In this setting, children are socialized to reproduce traditional family forms and thereby perpetuate sex-role separation. Parental power asserts itself in the selection or in strongly influencing the selection of a marital partner for an eligible son or daughter. On occasion this might involve importing a spouse from the home country, as well as enforcement of an Arab sense of modesty, which would include a prohibition against the Canadian practice of dating, particularly for females.
Generally, Arab-Canadian families tend to participate in a relatively close web of kinship reciprocity; to hold marriage, childbearing, and childrearing (particularly of sons) in high regard; to have a strong preference for endogamous unions, preferably same-country and same-religion; and to have conservative attitudes towards the behaviour of females of all ages. However, these preferences and the degree of moral stricture surrounding them are not fixed; they can vary and sometimes greatly so.
On the whole, immigrants tend to be less flexible in their ideas of acceptable family behaviour than the Canadian-born. Indeed, these are the types of issues that have been raised to public awareness in the Canadian media. For example, in recent years, more immigrants have brought traditional dress codes to Canada, specifically the traditional hijab or scarf that covers the hair and neck. The visibility of the hijab and the common Canadian perception that associates it with female oppression make it controversial in the larger society and there has been considerable discussion concerning its propriety and meaning.
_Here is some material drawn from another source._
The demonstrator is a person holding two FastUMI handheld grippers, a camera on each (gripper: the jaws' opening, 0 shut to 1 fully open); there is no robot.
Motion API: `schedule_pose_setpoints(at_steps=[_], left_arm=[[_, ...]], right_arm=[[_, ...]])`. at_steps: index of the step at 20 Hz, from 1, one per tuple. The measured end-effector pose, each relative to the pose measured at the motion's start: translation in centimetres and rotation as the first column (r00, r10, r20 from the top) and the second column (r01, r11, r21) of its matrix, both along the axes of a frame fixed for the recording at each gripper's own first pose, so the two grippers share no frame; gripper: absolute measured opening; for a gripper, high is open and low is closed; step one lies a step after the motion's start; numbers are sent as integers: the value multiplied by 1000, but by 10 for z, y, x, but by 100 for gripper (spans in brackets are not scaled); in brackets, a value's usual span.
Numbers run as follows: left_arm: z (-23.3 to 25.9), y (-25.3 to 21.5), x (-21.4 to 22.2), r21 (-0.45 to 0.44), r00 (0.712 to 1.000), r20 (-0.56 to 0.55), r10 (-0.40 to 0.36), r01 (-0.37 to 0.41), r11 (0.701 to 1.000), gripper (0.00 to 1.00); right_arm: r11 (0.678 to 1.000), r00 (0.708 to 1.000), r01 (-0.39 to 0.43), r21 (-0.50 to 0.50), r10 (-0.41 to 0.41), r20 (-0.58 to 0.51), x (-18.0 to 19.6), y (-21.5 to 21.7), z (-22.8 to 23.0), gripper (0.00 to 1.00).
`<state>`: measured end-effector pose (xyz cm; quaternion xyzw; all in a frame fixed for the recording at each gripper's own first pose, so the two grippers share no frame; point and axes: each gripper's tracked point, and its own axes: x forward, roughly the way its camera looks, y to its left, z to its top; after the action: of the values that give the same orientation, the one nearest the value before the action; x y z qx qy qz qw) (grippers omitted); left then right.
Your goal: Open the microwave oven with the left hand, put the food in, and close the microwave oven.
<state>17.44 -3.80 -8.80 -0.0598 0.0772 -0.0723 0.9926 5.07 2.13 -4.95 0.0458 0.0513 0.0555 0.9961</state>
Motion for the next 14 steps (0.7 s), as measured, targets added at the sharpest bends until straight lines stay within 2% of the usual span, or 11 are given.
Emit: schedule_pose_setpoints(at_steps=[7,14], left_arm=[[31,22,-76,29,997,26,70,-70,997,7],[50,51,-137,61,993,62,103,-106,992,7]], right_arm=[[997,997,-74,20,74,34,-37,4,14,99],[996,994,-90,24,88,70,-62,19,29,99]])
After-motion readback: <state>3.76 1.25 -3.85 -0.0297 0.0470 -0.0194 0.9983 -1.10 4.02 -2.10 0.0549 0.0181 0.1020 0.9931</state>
Compared to earlier Arab immigrants, their most recent counterparts benefit from advances in communication and travel technology and these also affect their family lives. More recent immigrants for example, tend to have far greater contact with relatives in their ancestral lands and thus with old-country ways than did their earlier cohorts. Traditional family patterns, however, do not exist uniformly within the Arab-Canadian community and the resulting family type is far from monolithic.
In Canada, as in the Arab world, these patterns are undergoing modification and change, more so among Christians than Muslims but also among the Canadian-born, the better educated, and “Westernized” Arab immigrants. Yet, overall, the balance in Canada still favours traditional family and kinship patterns because of the predominance of the foreign-born generation.